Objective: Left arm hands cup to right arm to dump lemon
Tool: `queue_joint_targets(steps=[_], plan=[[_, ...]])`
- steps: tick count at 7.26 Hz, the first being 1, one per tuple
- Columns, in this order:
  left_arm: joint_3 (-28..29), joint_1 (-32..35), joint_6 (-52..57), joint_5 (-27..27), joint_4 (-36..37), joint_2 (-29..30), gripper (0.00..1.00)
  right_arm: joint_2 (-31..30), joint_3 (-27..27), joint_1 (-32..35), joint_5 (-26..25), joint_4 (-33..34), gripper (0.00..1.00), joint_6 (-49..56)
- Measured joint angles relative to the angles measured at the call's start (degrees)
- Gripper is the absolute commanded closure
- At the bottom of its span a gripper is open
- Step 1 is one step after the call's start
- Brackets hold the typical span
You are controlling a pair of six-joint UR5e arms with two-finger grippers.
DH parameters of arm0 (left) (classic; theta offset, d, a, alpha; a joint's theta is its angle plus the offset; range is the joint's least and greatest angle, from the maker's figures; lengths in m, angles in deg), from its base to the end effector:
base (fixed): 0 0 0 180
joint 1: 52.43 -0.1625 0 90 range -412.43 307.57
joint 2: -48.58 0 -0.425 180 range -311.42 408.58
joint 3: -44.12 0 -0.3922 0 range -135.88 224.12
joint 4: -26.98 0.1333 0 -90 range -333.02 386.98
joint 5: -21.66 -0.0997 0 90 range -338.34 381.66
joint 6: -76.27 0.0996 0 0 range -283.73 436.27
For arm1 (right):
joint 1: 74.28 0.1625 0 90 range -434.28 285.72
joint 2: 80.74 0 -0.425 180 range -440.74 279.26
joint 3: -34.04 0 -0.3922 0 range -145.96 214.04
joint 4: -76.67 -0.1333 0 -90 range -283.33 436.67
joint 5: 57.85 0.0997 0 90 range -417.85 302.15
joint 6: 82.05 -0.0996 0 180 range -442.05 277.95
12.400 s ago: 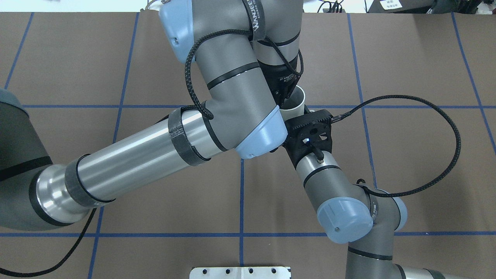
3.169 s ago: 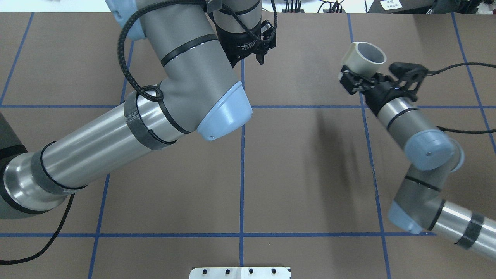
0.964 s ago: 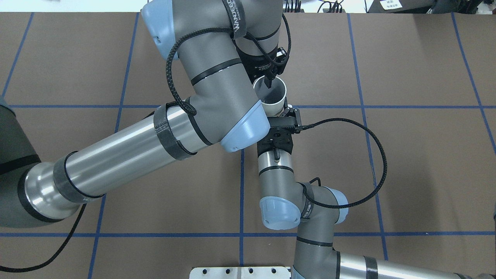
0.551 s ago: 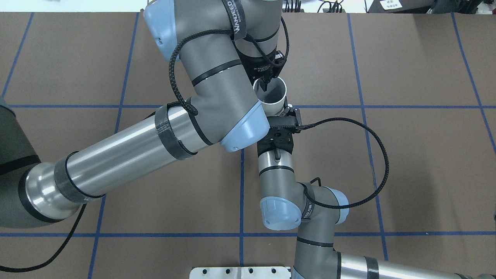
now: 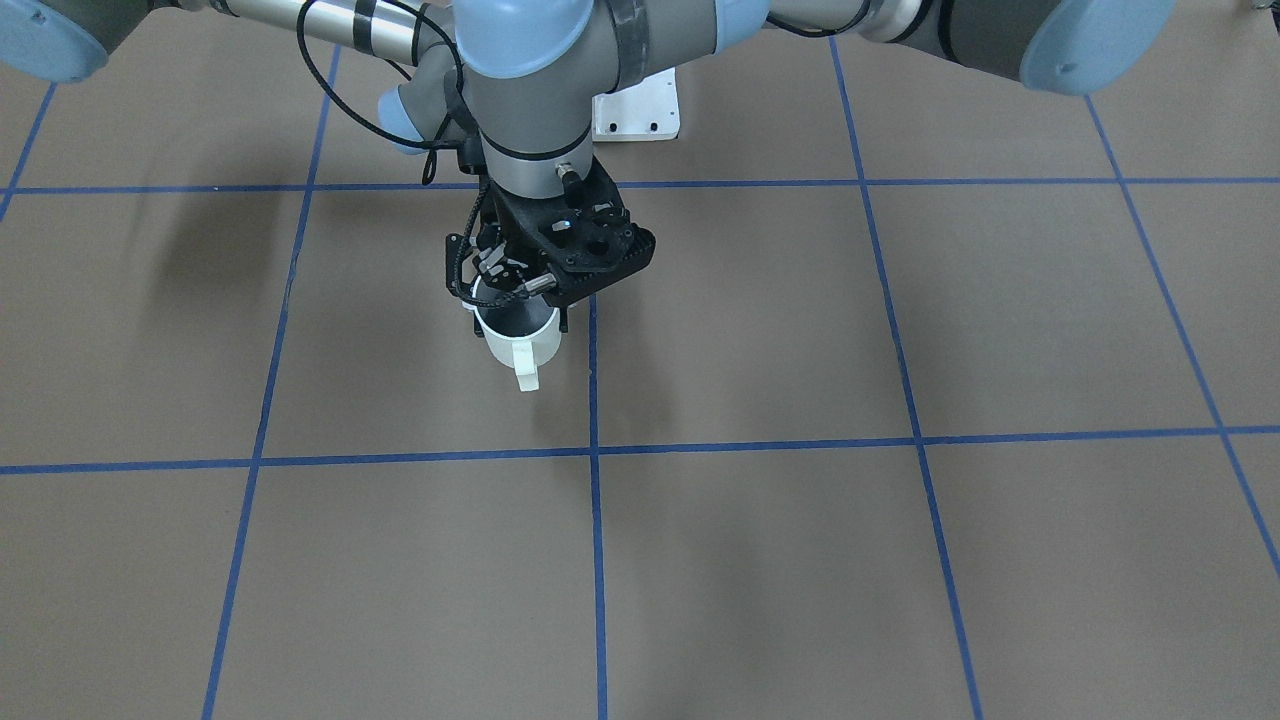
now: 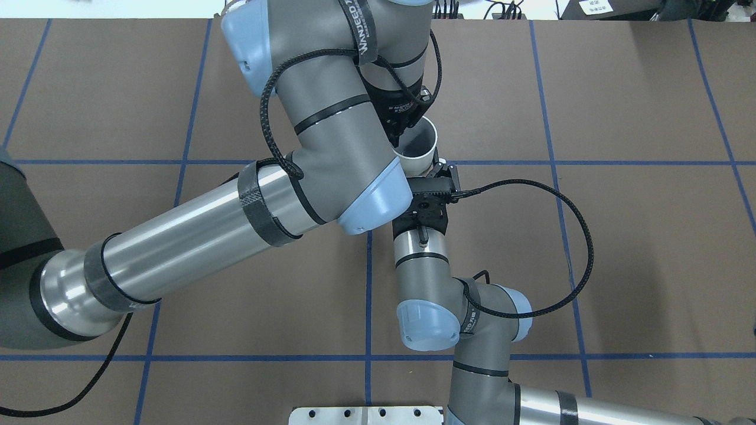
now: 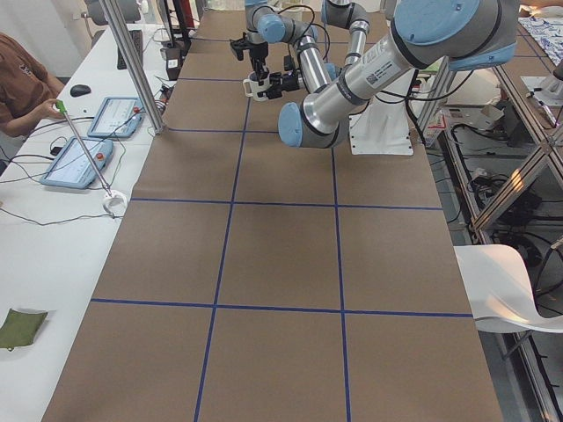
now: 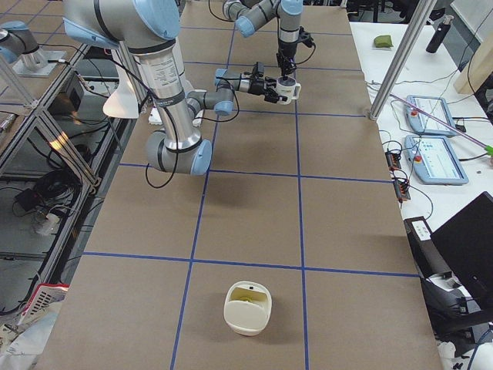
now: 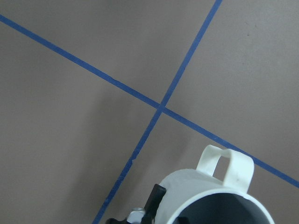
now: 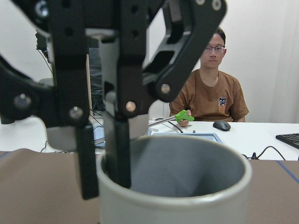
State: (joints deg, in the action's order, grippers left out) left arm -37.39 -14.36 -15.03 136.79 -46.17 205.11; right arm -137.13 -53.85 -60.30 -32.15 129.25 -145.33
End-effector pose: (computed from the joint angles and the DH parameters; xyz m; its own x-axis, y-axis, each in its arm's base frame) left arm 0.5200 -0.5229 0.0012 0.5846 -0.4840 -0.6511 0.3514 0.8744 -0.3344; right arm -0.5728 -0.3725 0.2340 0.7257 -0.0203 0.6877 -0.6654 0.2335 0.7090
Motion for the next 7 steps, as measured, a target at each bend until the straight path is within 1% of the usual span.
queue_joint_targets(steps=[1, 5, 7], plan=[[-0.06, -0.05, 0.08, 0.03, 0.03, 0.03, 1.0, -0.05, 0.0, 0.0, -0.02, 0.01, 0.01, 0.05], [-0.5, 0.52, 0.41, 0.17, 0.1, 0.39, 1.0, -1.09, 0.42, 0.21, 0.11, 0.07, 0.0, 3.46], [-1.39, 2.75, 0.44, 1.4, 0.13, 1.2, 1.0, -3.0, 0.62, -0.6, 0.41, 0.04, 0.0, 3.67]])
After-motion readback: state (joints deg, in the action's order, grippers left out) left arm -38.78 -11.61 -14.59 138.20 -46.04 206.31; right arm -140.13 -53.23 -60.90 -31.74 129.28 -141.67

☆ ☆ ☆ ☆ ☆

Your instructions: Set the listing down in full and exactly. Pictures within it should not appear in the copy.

Response to this exercise:
Objective: Left arm hands cup to right arm to dump lemon
Tool: `queue_joint_targets(steps=[_], plan=[[_, ...]])`
- steps: tick count at 7.26 Hz, the first being 1, one per tuple
- Columns, in this order:
  left_arm: joint_3 (-28..29), joint_1 (-32..35), joint_6 (-52..57), joint_5 (-27..27), joint_4 (-36..37), joint_2 (-29..30), gripper (0.00..1.00)
  right_arm: joint_2 (-31..30), joint_3 (-27..27), joint_1 (-32..35), joint_5 (-26..25), joint_4 (-33..34), gripper (0.00..1.00), joint_6 (-49..56)
- Measured joint angles relative to the angles measured at the call's start (degrees)
- Gripper is the absolute commanded closure
- At the bottom of its span a gripper is open
- Step 1 is one step after the call's start
- Brackets hold the typical span
You are controlling a pair of six-joint UR5e arms with two-finger grippers.
DH parameters of arm0 (left) (classic; theta offset, d, a, alpha; a joint's theta is its angle plus the offset; range is the joint's least and greatest angle, from the maker's figures; lengths in m, angles in deg), from its base to the end effector:
base (fixed): 0 0 0 180
joint 1: 52.43 -0.1625 0 90 range -412.43 307.57
joint 2: -48.58 0 -0.425 180 range -311.42 408.58
joint 3: -44.12 0 -0.3922 0 range -135.88 224.12
joint 4: -26.98 0.1333 0 -90 range -333.02 386.98
joint 5: -21.66 -0.0997 0 90 range -338.34 381.66
joint 6: -76.27 0.0996 0 0 range -283.73 436.27
For arm1 (right):
joint 1: 74.28 0.1625 0 90 range -434.28 285.72
joint 2: 80.74 0 -0.425 180 range -440.74 279.26
joint 3: -34.04 0 -0.3922 0 range -145.96 214.04
joint 4: -76.67 -0.1333 0 -90 range -283.33 436.67
joint 5: 57.85 0.0997 0 90 range -417.85 302.15
joint 6: 82.05 -0.0996 0 180 range -442.05 277.95
12.400 s ago: 
3.169 s ago: 
0.964 s ago: 
0.551 s ago: 
now: 
now: 
now: 
now: 
now: 
now: 
State: (joints deg, in the action's order, grippers left out) left arm -37.39 -14.36 -15.03 136.79 -46.17 205.11; right arm -137.13 -53.85 -60.30 -32.15 129.25 -145.33
End-effector pose: (computed from the joint angles and the DH parameters; xyz m; its own x-axis, y-axis, each in its arm's base frame) left arm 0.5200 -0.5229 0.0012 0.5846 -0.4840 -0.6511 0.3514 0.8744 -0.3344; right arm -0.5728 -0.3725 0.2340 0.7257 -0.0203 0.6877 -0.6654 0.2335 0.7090
Motion for the next 7 steps, as measured, a target at each bend until the straight path is within 1% of the usual span.
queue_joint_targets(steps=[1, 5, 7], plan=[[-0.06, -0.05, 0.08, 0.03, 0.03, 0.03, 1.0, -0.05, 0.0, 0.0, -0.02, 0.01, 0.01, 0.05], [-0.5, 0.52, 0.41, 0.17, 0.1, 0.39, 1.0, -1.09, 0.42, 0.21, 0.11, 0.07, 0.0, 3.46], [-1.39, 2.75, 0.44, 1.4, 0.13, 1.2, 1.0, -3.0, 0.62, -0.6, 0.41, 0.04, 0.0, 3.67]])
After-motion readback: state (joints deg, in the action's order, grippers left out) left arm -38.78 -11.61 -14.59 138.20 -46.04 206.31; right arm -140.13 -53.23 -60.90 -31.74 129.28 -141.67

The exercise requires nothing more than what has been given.